Quoting
aaron
Let's say I am an unethical, unscrupulous pet store. I know that I can significantly boost my revenues by selling pets to people who are ill-suited to care for them, but how can I make even more money.... I can institute a return policy whereby if those people bring the pet back within a specified time period they are limited to a 50% refund.
When I sell somebody a sickly, poorly socialized pet which has been forced to learn to "potty" in the same place it eats and sleeps (consider the cage design in this type of pet store), the odds are pretty good that a lot of them will be coming back. I then give the buyer a 50% refund, put the animal back in its cage, and sell it to the next sucker to come along. Maybe I'll be lucky and my animals will be so sickly, poorly socialized, and inured against being housebroken, that I can sell them several times before somebody keeps them or, due to their advancing age, I ship them back to the puppy mill that spawned them.

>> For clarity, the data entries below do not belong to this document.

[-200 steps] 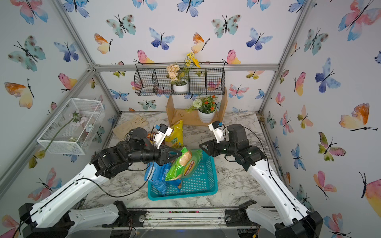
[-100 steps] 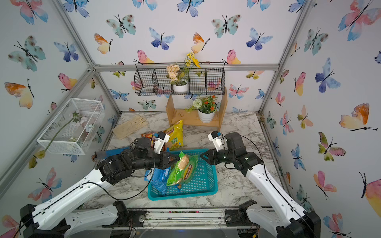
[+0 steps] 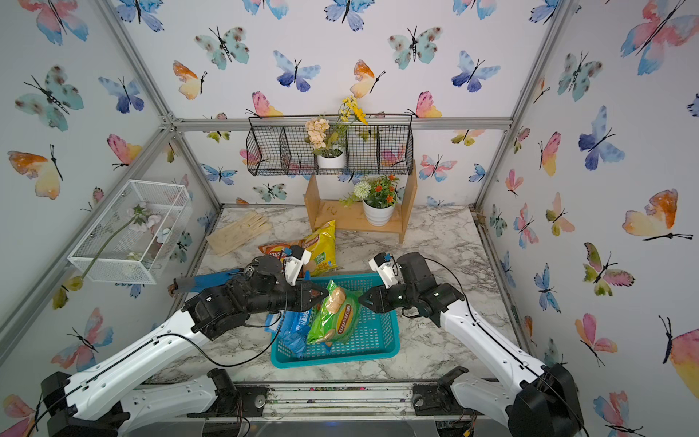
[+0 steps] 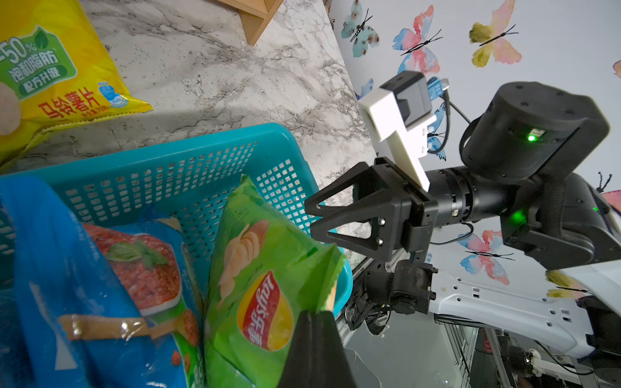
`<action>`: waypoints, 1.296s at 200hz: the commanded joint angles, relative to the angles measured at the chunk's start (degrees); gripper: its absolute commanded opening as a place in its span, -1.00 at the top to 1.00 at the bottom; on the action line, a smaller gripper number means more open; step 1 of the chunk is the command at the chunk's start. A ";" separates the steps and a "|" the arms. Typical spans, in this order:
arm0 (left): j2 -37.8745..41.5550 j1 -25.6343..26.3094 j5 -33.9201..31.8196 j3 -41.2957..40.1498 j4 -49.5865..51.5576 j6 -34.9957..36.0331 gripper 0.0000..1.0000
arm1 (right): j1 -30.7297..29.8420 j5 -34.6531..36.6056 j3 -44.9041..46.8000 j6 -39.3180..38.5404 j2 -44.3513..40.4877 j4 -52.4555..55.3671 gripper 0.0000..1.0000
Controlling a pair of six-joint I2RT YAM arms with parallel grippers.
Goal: Put the potato chips into the basket
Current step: Place the potato chip in the basket.
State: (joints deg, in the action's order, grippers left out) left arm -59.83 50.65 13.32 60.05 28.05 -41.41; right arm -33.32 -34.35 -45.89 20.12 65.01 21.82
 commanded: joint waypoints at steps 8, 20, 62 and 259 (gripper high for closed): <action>-0.23 0.14 -3.32 -0.34 -0.53 0.89 1.00 | -1.96 2.17 1.43 1.48 1.92 -3.32 0.17; -0.24 0.11 -4.09 -0.39 -0.03 1.06 1.00 | -2.44 2.43 1.99 2.05 2.37 -4.31 0.17; -1.21 0.06 -6.55 0.35 1.86 1.98 1.00 | -2.89 3.23 3.08 2.64 3.57 -6.06 0.17; 1.79 -5.95 -12.76 10.96 11.68 8.67 -0.53 | -2.99 9.45 3.49 0.99 8.72 -5.63 0.13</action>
State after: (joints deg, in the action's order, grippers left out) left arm -60.16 47.68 3.25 69.10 35.66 -35.51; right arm -36.01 -27.09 -42.15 22.33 73.78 15.79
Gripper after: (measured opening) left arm 0.744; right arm 0.432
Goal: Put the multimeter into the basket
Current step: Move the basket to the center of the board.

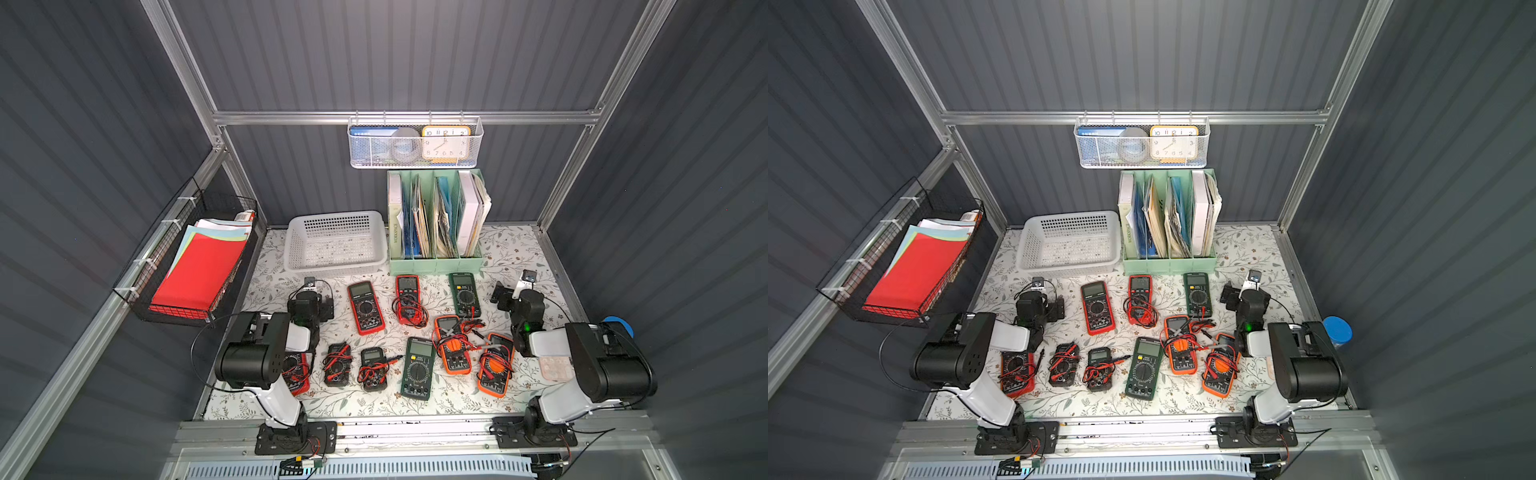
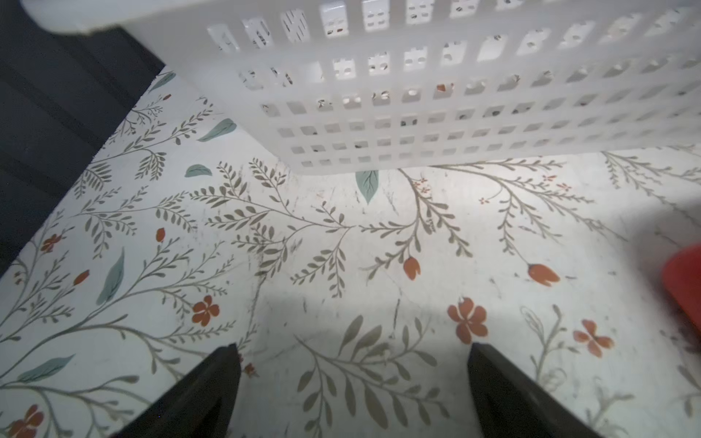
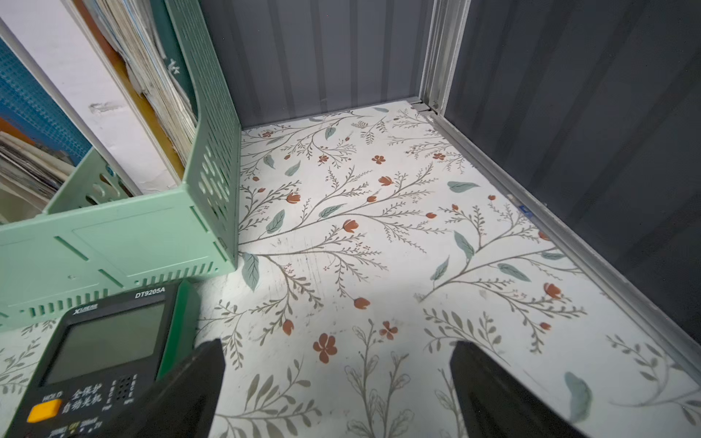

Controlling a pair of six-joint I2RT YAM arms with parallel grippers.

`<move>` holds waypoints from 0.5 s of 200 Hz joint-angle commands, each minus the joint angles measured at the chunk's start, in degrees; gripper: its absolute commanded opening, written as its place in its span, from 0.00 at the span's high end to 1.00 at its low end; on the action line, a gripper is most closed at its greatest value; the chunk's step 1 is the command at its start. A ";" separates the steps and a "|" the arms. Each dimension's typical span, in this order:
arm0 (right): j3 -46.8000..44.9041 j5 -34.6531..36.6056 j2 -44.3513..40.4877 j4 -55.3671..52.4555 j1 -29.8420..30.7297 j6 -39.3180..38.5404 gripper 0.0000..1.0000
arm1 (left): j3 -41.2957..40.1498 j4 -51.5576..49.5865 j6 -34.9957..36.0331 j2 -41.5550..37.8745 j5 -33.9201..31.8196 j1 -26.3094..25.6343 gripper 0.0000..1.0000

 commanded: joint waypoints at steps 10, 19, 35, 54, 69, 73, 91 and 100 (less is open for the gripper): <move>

Let's say that a customer gets angry with this policy and decides, "I am not going to return this pet to you. I'm going to make a gift of it to... this employee I like." At that point it's the customer's pet - their property - and they can dispose of it as they wish (within the confines of animal cruelty laws). I don't know of any basis for the employer to sue an employee who receives the gift of such a pet. However, Michigan is an at-will state and the employer could fire the employee.
Am I close to the mark as to what's going on in the pet store where you work?